Provided entries Start Marker
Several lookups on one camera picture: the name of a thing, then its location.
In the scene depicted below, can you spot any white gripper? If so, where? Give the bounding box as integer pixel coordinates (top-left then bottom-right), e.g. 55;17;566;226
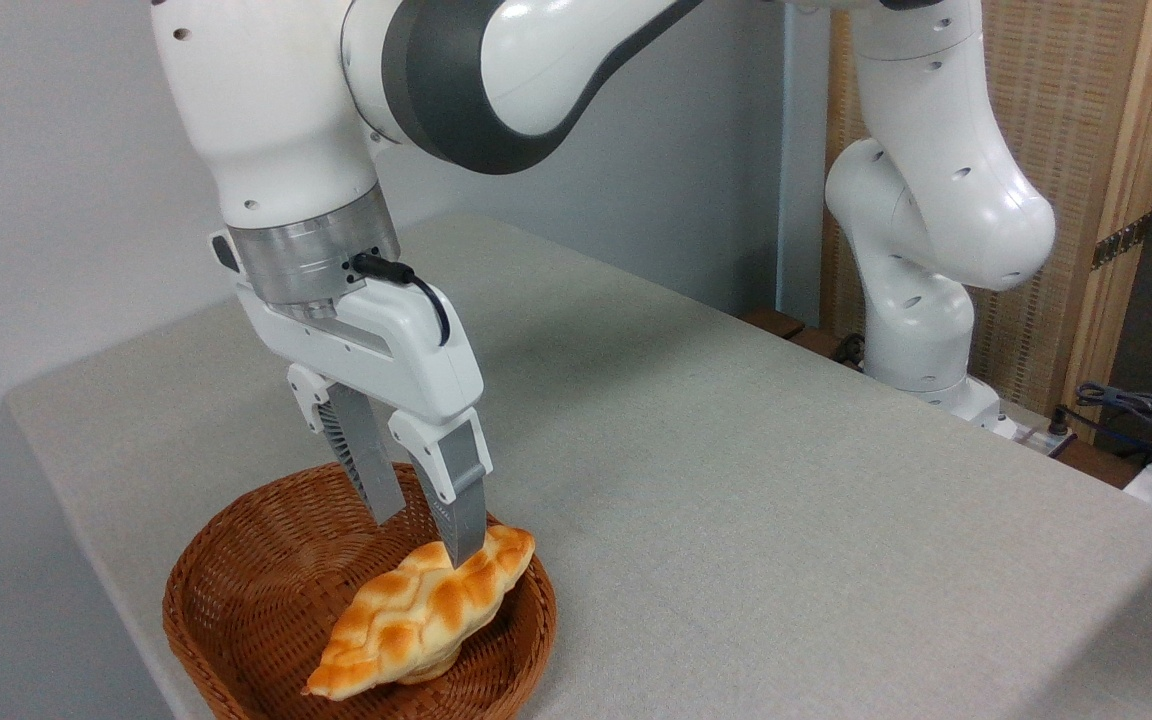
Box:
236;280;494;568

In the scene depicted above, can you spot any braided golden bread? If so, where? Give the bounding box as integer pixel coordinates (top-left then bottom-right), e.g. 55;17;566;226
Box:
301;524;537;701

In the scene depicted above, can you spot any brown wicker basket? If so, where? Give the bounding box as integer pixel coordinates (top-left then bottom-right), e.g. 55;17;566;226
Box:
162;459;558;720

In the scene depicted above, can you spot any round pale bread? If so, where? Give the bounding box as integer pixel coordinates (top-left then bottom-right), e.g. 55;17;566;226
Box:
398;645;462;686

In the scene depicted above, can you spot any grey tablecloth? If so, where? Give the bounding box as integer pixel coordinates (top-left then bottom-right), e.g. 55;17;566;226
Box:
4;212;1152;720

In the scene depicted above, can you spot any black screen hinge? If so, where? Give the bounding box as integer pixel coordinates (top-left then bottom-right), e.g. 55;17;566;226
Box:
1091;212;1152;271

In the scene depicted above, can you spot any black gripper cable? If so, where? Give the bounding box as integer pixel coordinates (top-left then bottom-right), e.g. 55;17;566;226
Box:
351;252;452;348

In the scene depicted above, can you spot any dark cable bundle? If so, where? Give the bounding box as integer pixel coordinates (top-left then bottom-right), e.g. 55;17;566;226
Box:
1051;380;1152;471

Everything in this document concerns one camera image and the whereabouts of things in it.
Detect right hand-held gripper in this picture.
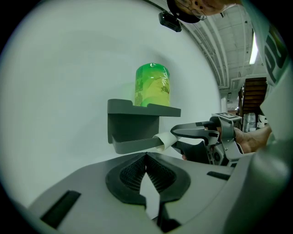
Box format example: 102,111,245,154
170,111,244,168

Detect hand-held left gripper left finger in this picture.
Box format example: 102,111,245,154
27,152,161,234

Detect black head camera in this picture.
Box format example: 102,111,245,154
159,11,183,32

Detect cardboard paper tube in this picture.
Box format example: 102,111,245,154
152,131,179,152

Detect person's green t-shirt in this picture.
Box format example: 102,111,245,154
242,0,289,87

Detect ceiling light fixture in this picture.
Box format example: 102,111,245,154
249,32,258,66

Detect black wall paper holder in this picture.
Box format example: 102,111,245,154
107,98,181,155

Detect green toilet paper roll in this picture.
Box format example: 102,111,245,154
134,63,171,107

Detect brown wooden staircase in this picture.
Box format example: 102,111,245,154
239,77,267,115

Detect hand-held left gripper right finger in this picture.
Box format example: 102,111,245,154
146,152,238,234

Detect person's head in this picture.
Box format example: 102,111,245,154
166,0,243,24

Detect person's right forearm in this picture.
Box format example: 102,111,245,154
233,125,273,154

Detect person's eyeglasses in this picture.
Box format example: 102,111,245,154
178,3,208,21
Provided entries End Marker
Provided entries Start Marker
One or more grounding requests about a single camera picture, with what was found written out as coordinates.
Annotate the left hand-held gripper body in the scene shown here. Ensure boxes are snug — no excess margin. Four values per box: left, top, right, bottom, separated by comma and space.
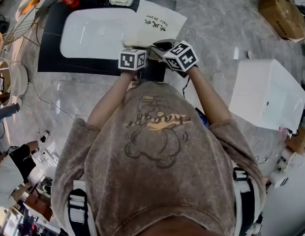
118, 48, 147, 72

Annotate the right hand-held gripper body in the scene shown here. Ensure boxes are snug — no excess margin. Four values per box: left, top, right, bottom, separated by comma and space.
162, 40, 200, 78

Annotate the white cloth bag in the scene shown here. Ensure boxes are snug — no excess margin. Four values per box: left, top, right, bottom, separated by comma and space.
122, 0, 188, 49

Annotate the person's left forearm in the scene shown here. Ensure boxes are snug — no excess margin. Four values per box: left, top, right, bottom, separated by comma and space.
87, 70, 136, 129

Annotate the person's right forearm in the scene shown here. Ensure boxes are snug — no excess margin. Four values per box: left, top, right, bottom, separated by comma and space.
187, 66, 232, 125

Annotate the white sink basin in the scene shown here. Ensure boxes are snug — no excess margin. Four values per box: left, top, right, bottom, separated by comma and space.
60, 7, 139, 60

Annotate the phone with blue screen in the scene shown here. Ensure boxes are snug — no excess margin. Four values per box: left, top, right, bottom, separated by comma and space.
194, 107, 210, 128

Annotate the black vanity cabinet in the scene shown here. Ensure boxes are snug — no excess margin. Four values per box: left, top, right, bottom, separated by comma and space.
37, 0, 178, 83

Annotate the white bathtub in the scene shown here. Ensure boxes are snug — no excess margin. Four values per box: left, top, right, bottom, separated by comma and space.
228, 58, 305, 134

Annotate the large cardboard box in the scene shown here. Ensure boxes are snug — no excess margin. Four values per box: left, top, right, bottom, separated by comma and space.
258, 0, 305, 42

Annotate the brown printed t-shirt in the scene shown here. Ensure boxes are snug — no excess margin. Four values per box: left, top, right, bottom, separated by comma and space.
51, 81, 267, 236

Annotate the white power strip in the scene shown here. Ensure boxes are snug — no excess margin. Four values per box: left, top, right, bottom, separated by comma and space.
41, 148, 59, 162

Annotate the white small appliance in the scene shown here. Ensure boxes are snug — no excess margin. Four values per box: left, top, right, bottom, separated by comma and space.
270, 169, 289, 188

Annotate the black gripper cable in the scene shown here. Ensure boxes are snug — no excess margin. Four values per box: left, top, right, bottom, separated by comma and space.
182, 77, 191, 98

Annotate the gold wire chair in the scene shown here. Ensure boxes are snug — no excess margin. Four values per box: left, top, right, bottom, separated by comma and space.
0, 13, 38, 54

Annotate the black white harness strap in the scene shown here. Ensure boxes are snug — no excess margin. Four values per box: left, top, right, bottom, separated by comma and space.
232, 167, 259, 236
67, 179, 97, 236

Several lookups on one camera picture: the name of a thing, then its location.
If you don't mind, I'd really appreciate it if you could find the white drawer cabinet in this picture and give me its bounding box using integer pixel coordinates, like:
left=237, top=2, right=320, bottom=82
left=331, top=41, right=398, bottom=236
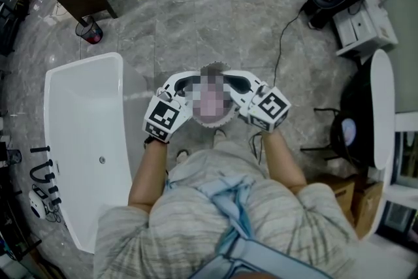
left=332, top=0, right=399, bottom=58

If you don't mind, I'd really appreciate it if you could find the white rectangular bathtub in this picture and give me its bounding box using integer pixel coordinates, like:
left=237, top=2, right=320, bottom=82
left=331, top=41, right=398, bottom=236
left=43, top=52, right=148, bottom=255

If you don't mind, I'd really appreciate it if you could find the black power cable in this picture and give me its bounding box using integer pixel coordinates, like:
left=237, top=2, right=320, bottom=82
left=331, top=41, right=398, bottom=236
Provided entries End Marker
Provided entries Start Marker
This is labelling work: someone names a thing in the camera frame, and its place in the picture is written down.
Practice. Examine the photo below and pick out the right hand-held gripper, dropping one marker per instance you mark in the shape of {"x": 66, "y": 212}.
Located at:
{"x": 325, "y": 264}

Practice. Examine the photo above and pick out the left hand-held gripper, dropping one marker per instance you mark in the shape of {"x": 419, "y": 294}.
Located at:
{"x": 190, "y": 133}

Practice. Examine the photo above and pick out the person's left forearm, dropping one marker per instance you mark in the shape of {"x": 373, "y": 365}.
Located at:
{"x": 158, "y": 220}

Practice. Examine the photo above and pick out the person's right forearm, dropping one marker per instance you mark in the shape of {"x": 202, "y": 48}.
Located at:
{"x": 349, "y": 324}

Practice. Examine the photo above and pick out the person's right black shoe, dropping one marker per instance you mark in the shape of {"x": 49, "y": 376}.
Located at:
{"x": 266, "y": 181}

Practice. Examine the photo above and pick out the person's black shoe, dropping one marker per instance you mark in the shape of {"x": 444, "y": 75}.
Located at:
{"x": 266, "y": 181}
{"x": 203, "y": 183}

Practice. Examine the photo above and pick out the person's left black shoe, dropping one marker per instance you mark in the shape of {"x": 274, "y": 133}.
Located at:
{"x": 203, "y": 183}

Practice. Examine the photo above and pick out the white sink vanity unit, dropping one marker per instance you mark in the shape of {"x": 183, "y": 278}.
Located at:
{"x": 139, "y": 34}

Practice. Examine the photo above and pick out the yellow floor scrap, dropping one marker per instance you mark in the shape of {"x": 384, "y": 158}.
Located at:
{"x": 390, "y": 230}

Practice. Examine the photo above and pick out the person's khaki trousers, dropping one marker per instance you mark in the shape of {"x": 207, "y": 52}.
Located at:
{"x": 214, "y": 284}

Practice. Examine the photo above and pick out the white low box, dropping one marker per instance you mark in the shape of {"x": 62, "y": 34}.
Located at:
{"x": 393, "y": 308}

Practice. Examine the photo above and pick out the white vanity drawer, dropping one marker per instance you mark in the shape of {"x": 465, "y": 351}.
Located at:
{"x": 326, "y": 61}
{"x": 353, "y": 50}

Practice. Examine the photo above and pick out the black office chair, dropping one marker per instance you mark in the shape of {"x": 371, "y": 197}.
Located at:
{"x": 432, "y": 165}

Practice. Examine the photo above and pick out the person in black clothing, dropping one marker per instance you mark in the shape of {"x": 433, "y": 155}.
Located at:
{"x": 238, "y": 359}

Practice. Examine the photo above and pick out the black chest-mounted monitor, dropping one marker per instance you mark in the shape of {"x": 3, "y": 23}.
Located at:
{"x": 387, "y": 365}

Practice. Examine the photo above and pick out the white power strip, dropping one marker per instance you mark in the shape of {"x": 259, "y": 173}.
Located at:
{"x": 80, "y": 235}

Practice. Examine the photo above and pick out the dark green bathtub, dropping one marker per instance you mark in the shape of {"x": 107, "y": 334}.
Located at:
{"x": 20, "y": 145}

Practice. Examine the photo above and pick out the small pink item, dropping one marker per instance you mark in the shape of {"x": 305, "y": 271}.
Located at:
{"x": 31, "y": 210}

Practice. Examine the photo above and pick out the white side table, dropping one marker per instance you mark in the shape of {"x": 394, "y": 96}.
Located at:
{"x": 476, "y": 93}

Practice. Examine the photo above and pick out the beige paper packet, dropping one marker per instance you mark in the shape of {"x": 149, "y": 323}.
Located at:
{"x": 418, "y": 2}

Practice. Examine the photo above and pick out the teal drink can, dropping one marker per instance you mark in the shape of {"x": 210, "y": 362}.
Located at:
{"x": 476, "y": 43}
Provided entries End Marker
Only lines that hold the string "drawer" belong in the answer, so copy every one of them from the records.

If you don't mind, I'd really appreciate it if you could find the white drawer cabinet in this picture and give me its bounding box using integer pixel coordinates, like:
Practice. Examine the photo above and pick out the white vanity drawer, dropping one marker per instance you mark in the shape of {"x": 465, "y": 351}.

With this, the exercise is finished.